The present disclosure further provides a non-transitory computer-readable storage medium having instructions stored thereon, and the instructions, when executed by a computer, implementing the function in any one of the method embodiments.

The present disclosure further provides a computer program product which, when executed by a computer, implements the function in any one of the method embodiments.

The embodiments can be entirely or partially achieved through software, hardware, firmware or any combinations thereof. When achieved by using the software, the embodiments can be entirely or partially achieved in a form of a computer program product. The computer program product includes one or more computer programs. When the computer programs are loaded and executed on a computer, processes or functions based on the embodiments of the present disclosure are entirely or partially generated. The computer may be a general-purpose computer, a special-purpose computer, a computer network, or other programmable apparatuses. The computer programs may be stored in a non-transitory computer-readable storage medium, or transmitted from one a non-transitory computer-readable storage medium to another a non-transitory computer-readable storage medium, for example, the computer programs may be transmitted from one website, computer, server or data center to another website, computer, server or data center in a wired (such as a coaxial cable, an optical fiber, and a digital subscriber line (DSL)) or wireless (such as infrared, wireless, and microwave) way. The non-transitory computer-readable storage medium may be any available medium that may be accessed by the computer or an integrated data storage device such as a server and a data center including one or more available media. The available medium can be a magnetic medium (such as a floppy disk, a hard disk, and a cassette), an optical medium (such as a high-density digital video disc (DVD)), or a semiconductor medium (such as a solid state disk (SSD)), etc.

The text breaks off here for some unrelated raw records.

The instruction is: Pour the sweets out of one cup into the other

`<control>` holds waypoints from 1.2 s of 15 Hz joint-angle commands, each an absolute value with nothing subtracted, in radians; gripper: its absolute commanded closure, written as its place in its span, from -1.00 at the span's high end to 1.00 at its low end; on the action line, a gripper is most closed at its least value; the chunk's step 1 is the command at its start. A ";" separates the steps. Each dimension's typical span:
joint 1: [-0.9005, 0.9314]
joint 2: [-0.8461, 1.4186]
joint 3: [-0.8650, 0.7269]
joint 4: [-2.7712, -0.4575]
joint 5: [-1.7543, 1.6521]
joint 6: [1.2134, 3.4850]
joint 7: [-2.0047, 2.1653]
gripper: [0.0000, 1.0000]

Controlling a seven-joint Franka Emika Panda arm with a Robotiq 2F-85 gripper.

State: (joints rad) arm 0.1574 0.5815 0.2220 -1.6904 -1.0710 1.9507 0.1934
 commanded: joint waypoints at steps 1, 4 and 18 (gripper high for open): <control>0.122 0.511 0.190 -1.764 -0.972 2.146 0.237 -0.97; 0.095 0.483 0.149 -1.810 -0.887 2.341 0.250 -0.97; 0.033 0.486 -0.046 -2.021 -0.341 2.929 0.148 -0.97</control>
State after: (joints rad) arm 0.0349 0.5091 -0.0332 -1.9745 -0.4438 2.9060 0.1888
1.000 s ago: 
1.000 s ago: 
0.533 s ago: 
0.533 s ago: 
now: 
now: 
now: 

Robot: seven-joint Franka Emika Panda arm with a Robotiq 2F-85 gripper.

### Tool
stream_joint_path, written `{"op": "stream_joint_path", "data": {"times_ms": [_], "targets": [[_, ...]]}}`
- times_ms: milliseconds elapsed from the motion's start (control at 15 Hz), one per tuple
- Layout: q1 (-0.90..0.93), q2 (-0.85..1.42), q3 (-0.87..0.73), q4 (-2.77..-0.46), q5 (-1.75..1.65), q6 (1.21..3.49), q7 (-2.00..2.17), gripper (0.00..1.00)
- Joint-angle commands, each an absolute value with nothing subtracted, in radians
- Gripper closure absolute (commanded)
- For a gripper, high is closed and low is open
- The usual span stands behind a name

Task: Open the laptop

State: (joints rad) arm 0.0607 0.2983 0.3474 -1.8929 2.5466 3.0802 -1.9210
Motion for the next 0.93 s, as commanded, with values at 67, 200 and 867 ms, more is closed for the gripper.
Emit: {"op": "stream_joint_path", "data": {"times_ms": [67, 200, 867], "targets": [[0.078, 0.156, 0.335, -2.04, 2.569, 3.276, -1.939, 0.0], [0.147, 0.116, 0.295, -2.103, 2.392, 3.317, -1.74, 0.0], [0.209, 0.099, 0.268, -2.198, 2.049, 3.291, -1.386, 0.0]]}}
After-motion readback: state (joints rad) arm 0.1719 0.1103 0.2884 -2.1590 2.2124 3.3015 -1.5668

It can be understood by those of ordinary skill in the art that various digital numbers such as first and second involved in the present disclosure are only for distinguishing for facilitating description, are not intended to limit the scope of the embodiments of the present disclosure, but also denote a chronological order.

“At least one” in the present disclosure may be described as one or more, “a plurality of” may be two, three, four or more, which is not limited in the present disclosure. In the embodiments of the present disclosure, for a technical feature, technical features in such a technical feature are distinguished by “first”, “second”, “third”, “A”, “B”, “C”, “D”, etc., and there are no chronological or size order among the technical features described by the “first”, “second”, “third”, “A”, “B”, “C”, and “D”.

Those skilled in the art will readily envision other implementation solutions of the present disclosure after considering the description and putting the present disclosure disclosed herein into practice. The present disclosure aims at covering any variations, purposes or adaptive changes of the present disclosure, and these variations, purposes or adaptive changes conform to general principles of the present disclosure and include common general knowledge or conventional technical means in the undisclosed technical field of the present disclosure. The description and the embodiments are only regarded to be exemplary, and the true scope and spirits of the present disclosure are appointed by the following claims.

It should be understood that the present disclosure is not limited to precise structures which have been described and shown in the accompanying drawings, and various modifications and alterations may be made without departing from the scope thereof. The scope of the present disclosure is only limited by the appended claims.